| EXERCISE |
The data should be duplicated exactly, with every word kept as it is.

| INFORMATION SUPPLIED |
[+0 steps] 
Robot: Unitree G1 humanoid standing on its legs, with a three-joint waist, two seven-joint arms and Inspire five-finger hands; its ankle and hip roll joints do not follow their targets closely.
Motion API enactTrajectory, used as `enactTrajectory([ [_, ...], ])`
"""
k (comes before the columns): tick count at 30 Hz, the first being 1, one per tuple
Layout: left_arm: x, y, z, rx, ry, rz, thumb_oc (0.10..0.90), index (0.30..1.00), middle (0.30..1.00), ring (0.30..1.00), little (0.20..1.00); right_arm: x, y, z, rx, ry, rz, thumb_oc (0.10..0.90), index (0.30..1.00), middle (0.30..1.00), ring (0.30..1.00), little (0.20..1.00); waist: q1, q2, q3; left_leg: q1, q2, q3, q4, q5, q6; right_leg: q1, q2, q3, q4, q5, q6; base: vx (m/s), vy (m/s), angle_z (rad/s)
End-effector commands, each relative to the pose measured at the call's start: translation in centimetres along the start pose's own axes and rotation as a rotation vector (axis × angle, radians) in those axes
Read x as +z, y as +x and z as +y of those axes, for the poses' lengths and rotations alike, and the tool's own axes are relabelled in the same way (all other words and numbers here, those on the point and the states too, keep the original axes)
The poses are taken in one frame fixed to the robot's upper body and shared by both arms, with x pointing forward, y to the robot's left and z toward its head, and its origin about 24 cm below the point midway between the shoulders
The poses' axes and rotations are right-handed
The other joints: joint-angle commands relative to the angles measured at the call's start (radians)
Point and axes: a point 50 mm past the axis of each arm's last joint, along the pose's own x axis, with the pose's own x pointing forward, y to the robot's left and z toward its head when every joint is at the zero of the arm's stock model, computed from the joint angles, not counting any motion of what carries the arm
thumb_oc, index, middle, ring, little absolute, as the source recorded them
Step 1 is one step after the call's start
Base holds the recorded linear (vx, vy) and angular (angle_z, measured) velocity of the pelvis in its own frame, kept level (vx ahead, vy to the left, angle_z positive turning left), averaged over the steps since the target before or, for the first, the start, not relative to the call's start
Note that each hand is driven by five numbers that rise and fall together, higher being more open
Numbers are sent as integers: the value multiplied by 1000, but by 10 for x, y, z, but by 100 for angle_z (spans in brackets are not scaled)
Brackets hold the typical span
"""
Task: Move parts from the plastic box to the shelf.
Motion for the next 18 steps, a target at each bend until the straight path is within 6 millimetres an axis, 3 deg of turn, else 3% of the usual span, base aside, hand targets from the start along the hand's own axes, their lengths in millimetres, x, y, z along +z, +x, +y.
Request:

| SOLUTION TO THIS EXERCISE |
[+0 steps] 
Robot: Unitree G1 humanoid standing on its legs, with a three-joint waist, two seven-joint arms and Inspire five-finger hands; its ankle and hip roll joints do not follow their targets closely.
Motion API enactTrajectory, used as `enactTrajectory([ [_, ...], ])`
"""
k (comes before the columns): tick count at 30 Hz, the first being 1, one per tuple
Layout: left_arm: x, y, z, rx, ry, rz, thumb_oc (0.10..0.90), index (0.30..1.00), middle (0.30..1.00), ring (0.30..1.00), little (0.20..1.00); right_arm: x, y, z, rx, ry, rz, thumb_oc (0.10..0.90), index (0.30..1.00), middle (0.30..1.00), ring (0.30..1.00), little (0.20..1.00); waist: q1, q2, q3; left_leg: q1, q2, q3, q4, q5, q6; right_leg: q1, q2, q3, q4, q5, q6; base: vx (m/s), vy (m/s), angle_z (rad/s)
End-effector commands, each relative to the pose measured at the call's start: translation in centimetres along the start pose's own axes and rotation as a rotation vector (axis × angle, radians) in those axes
Read x as +z, y as +x and z as +y of those axes, for the poses' lengths and rotations alike, and the tool's own axes are relabelled in the same way (all other words and numbers here, those on the point and the states too, keep the original axes)
The poses are taken in one frame fixed to the robot's upper body and shared by both arms, with x pointing forward, y to the robot's left and z toward its head, and its origin about 24 cm below the point midway between the shoulders
The poses' axes and rotations are right-handed
The other joints: joint-angle commands relative to the angles measured at the call's start (radians)
Point and axes: a point 50 mm past the axis of each arm's last joint, along the pose's own x axis, with the pose's own x pointing forward, y to the robot's left and z toward its head when every joint is at the zero of the arm's stock model, computed from the joint angles, not counting any motion of what carries the arm
thumb_oc, index, middle, ring, little absolute, as the source recorded them
Step 1 is one step after the call's start
Base holds the recorded linear (vx, vy) and angular (angle_z, measured) velocity of the pelvis in its own frame, kept level (vx ahead, vy to the left, angle_z positive turning left), averaged over the steps since the target before or, for the first, the start, not relative to the call's start
Note that each hand is driven by five numbers that rise and fall together, higher being more open
Numbers are sent as integers: the value multiplied by 1000, but by 10 for x, y, z, but by 100 for angle_z (spans in brackets are not scaled)
Brackets hold the typical span
"""
Task: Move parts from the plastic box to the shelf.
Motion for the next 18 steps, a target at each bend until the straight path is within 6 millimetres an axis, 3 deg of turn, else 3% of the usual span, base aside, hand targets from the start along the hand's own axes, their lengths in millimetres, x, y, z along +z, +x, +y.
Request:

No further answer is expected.